• _SUPPLIED INFORMATION_
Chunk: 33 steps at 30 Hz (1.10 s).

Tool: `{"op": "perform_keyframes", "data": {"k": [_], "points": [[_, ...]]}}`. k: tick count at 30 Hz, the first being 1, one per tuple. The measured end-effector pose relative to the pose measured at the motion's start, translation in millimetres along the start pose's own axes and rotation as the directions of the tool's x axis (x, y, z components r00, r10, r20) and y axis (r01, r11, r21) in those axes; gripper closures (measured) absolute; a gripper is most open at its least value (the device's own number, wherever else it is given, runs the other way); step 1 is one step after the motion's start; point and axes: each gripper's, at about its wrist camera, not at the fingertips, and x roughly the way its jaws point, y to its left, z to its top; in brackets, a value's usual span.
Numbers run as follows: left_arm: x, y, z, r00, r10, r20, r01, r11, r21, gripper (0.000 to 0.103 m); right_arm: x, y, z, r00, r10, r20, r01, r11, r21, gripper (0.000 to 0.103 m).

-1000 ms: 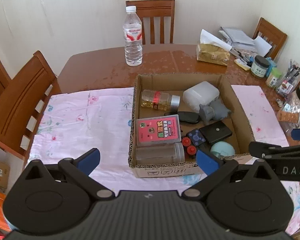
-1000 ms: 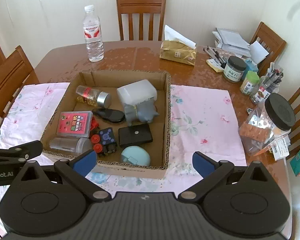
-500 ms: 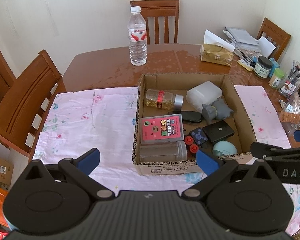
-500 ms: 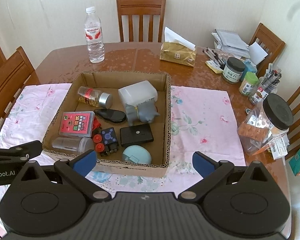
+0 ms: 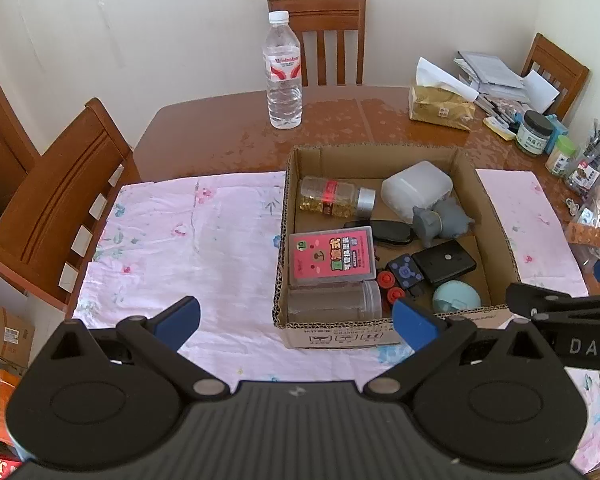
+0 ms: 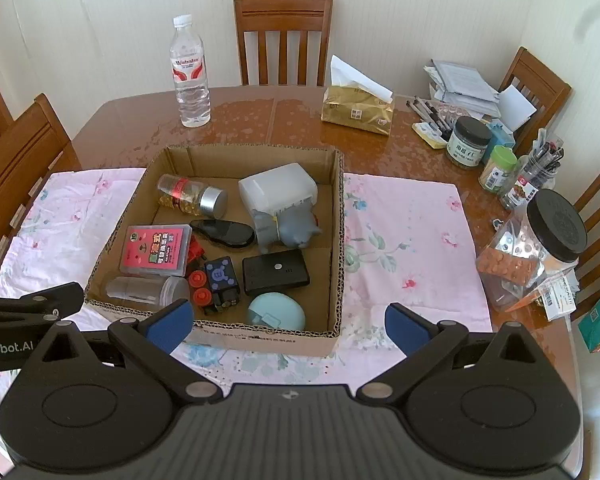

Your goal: Organize rigid objects

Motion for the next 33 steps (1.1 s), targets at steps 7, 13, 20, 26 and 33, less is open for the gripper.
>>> {"op": "perform_keyframes", "data": {"k": [7,13,20,26,33], "points": [[0.3,-1.7,1.0,1.000,0.007,-0.003,-0.007,1.000,0.002,0.001,0.3,-1.2,2.1,1.000,-0.004,0.004,0.004,1.000,0.006,0.000],[0.5,-2.2,1.6,1.000,0.008,-0.005,-0.008,1.000,0.003,0.001,0.2,-1.8,2.0,1.000,-0.006,0.005,0.006,1.000,0.006,0.000],[0.1,-2.8,1.9,1.000,0.012,-0.010,-0.012,1.000,0.000,0.001,-1.1,-3.0,1.6,1.000,-0.007,0.008,0.007,1.000,0.008,0.000],[0.0,-3.0,2.1,1.000,0.010,-0.011,-0.010,1.000,-0.002,0.001,-1.1,-3.2,1.7,1.000,-0.008,0.008,0.008,1.000,0.007,0.000],[-1.1,-4.7,1.1,1.000,0.012,-0.017,-0.012,1.000,0.001,0.001,-1.1,-2.8,1.5,1.000,-0.008,0.009,0.008,1.000,0.008,0.000]]}}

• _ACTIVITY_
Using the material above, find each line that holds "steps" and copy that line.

• _WRITTEN SOLUTION_
Chunk: 33 steps at 30 Hz (1.10 s).
Motion for the next 33 steps (1.1 s), targets at steps 7, 13, 20, 26 and 33, less is open for the gripper.

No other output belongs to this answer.